There was every reason to interview Karrie Webb in the days leading up to the recent HSBC Women’s Champions, the event they call "Asia’s major". At the age of 39, this winner of seven majors had arrived in Singapore having just captured her fifth Australian Open and what was her 40th LPGA title around the world.
Though it is not unusual for a man to be performing at or near to his best at the age of 39, the same does not readily apply to the women. Where, for example, 21% of the men in the 36-40 age-group are among their top 100 players of the moment, the commensurate figure for the women is a miserly 7%. (For the women, the most productive golfing years are those between 20 and 25 when they have 57 top-100 representatives as against the men’s 16.)
Most of the women of Webb’s age will tell you that they have had enough of the travelling lifestyle or, more likely, that they are struggling to hang on to their tour cards.

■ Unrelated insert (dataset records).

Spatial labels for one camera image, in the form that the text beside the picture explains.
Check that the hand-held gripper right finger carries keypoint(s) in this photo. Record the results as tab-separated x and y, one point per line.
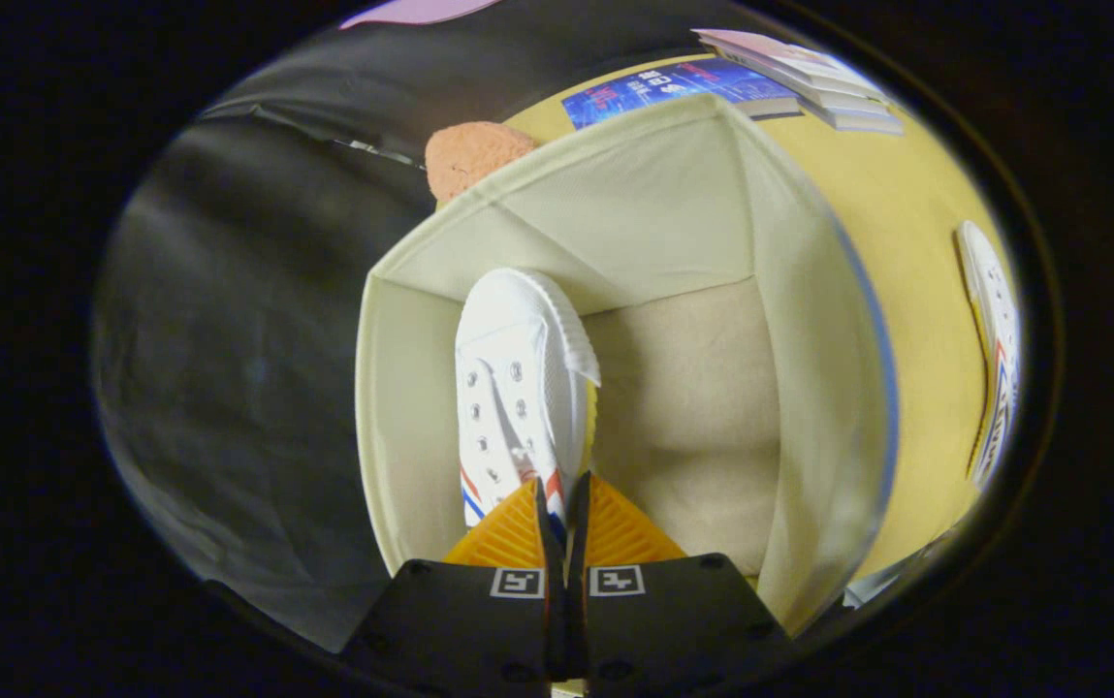
673	620

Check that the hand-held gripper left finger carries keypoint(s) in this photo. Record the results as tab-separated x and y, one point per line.
460	630

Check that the beige fabric storage box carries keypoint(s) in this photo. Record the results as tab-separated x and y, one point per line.
692	407

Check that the white shoe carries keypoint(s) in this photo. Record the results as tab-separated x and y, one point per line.
995	339
523	378

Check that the black backdrop cloth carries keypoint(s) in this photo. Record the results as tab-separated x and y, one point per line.
246	339

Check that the orange round sponge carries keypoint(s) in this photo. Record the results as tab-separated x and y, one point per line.
474	155

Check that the blue cover book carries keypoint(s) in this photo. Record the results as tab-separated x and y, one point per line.
663	89

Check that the white paperback book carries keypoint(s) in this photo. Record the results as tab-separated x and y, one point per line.
838	100
862	121

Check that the pink cover book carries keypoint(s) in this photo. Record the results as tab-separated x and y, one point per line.
779	58

Webb, at the time of the interview, could think only of positives. Her short game had continued to improve and become like an old friend, one on which she could almost always rely to dig her out of a hole. That, in turn, had boosted her confidence.

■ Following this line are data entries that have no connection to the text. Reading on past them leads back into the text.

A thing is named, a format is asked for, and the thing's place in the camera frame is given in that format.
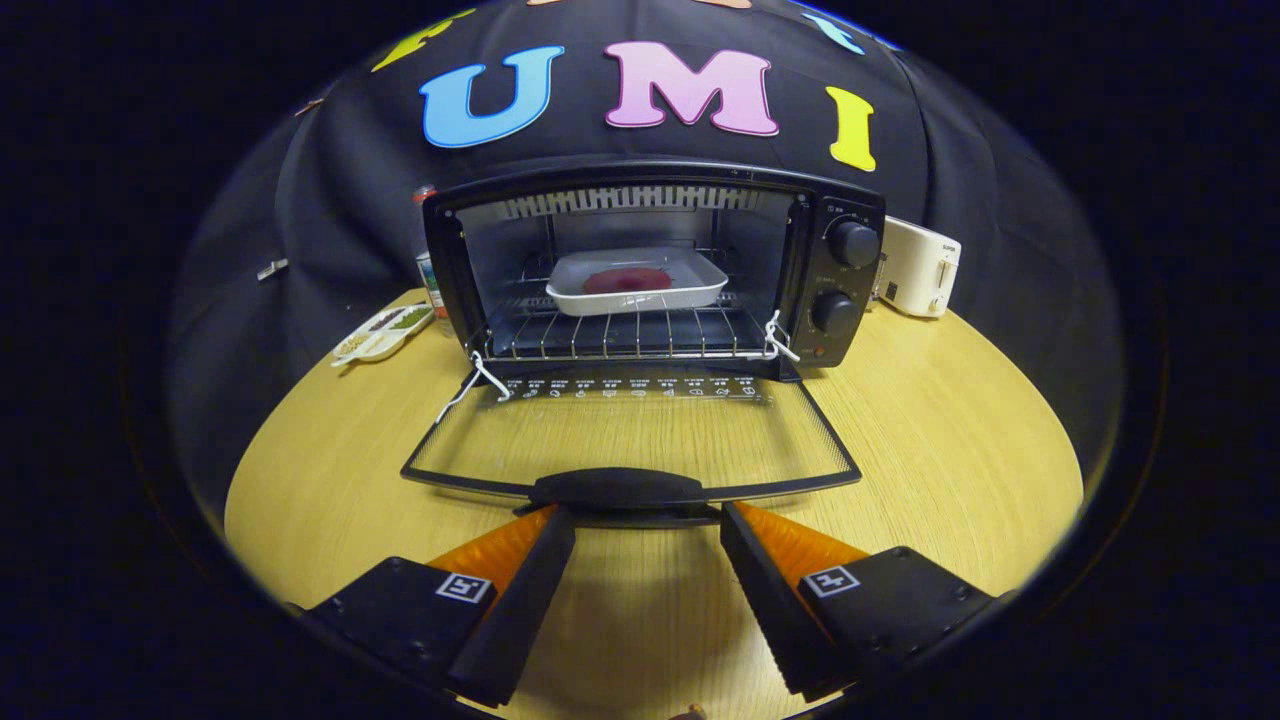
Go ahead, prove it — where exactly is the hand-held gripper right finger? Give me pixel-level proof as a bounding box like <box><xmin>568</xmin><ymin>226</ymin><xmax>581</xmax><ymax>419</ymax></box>
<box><xmin>720</xmin><ymin>500</ymin><xmax>1001</xmax><ymax>701</ymax></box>

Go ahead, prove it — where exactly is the cream bread toaster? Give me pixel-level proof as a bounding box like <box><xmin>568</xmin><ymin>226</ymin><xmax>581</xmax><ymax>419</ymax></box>
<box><xmin>878</xmin><ymin>215</ymin><xmax>963</xmax><ymax>319</ymax></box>

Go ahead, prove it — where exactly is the clear plastic bottle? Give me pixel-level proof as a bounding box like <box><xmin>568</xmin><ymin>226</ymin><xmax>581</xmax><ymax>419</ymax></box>
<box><xmin>413</xmin><ymin>185</ymin><xmax>453</xmax><ymax>336</ymax></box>

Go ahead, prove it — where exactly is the pink round food slice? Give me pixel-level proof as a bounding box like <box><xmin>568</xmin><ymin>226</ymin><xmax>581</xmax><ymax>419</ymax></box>
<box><xmin>583</xmin><ymin>266</ymin><xmax>673</xmax><ymax>295</ymax></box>

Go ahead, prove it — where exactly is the black toaster oven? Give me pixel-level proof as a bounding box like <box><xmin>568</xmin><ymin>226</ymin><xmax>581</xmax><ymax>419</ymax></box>
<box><xmin>400</xmin><ymin>155</ymin><xmax>888</xmax><ymax>529</ymax></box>

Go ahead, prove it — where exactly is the white divided snack dish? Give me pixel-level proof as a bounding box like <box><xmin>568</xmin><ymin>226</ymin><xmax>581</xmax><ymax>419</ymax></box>
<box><xmin>331</xmin><ymin>303</ymin><xmax>436</xmax><ymax>368</ymax></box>

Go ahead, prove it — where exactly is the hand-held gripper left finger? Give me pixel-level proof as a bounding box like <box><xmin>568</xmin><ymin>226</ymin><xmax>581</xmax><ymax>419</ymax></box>
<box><xmin>300</xmin><ymin>503</ymin><xmax>578</xmax><ymax>709</ymax></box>

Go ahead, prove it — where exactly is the white square plate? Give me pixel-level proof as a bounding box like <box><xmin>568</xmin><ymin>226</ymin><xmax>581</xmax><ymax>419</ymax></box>
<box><xmin>545</xmin><ymin>247</ymin><xmax>729</xmax><ymax>318</ymax></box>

She had won three times in 2013 and, when it came to her Australian triumph at the start of this year, she had signed off in style, unfurling a rush of birdies to overtake the up-and-coming Chella Choi.
"The way I played in the Australian Open," she volunteered, "added up to some of the best mental work I’ve ever done on a golf course. It’s hard to put into words, but when I’m like that there’s a quiet calm about everything that I do. I make decisions calmly and I back myself to pull off shots without trying too hard over them."
As for her enthusiasm, she said that it was very definitely intact. A lot of it, she thought, had to do with the way her game had been relatively consistent over the years and she had not been worn to the proverbial frazzle by too many highs and lows. She did not mention anyone by name, but Taiwan’s Yani Tseng would have to be a case in point. There was a time, in 2011, when Tseng seemed to be winning every other week, while there were three follow-on wins in early 2012. Then, though, the winning stopped and the player has since been tortured by a litany of questions she cannot answer as to what went wrong.
Webb admitted that there had been days when she had thought to herself, "That’s it, I’ve had enough” but added in a hurry that she had never really meant it: "The day I say it - and mean it - will be the day I stop."